Le 20 juin dernier, le suicide d’une vétérinaire de 27 ans était annoncé. Ce drame confirme une réalité déjà longuement décriée par les syndicats de la profession ces dernières années. Entre appels à l’aide face aux pressions croissantes du métier, harcèlement quotidien par des clients, et une charge de travail qui pousse au burn-out, de la première année en faculté jusqu’à la retraite, le mal-être se fraie un chemin menant parfois au drame. Le #noonemorevet (Pas un vétérinaire de plus), créé en 2014 aux Etats-Unis, revient sur les réseaux sociaux en guise de soutien, mais surtout comme piqûre de rappel: les vétérinaires ne vont pas bien.

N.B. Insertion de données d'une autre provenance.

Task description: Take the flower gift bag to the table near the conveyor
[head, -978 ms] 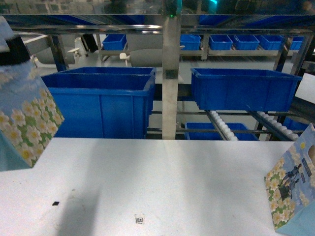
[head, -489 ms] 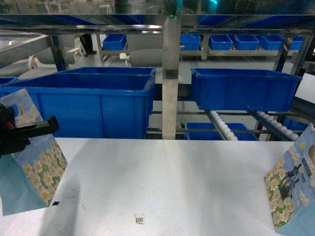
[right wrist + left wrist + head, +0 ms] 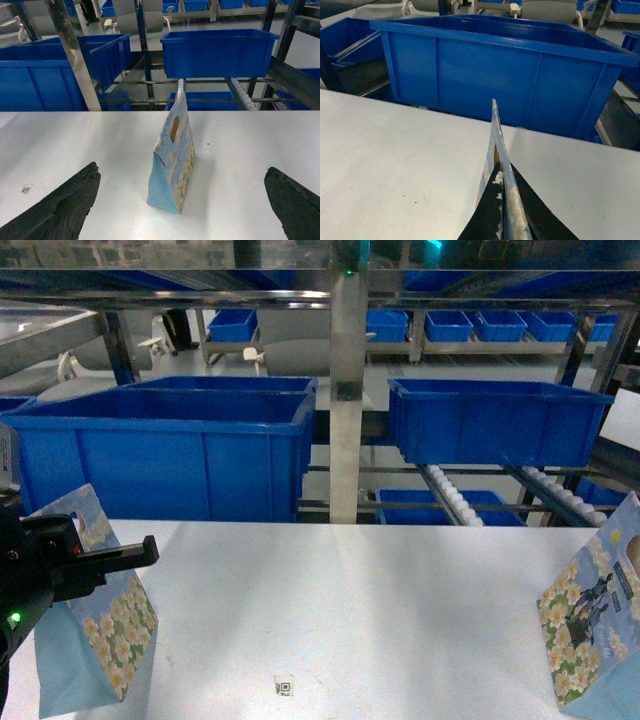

Bernard Gauthier, le président de l’Union professionnelle vétérinaire (UPV), ne peut que partager ce constat. Sa casquette de syndicaliste et de vétérinaire responsable d’une équipe avec des jeunes le pousse à se remettre en question. A-t-il déjà participé à cette pression sur son personnel? Est-il assez à l’écoute? Un chemin de réflexion qui n’est pas nouveau, mais qui est accéléré par le suicide de la jeune vétérinaire: «Depuis dix ans, le métier a gagné en pénibilité d’une façon incroyable. Il ne se passe pas un jour sans que mon équipe ne se fasse harceler ou agresser par un client mécontent. Qui nous engueule parce que nous ne pouvons pas soigner son animal gratuitement, refuse de payer après l’opération ou estime que son affaire est prioritaire, qu’il doit passer avant les autres. Un chien qui se gratte au milieu de la nuit ou qui éternue peut attendre. Ce n’est pas urgent. Mais cela, parfois, les clients ne l’acceptent pas. Alors on se fait harceler sur les réseaux sociaux, on se fait engueuler en plein cabinet ou, pire, on doit appeler la police pour gérer la situation qui s’envenime.» Les insultes se poursuivent parfois sur Facebook.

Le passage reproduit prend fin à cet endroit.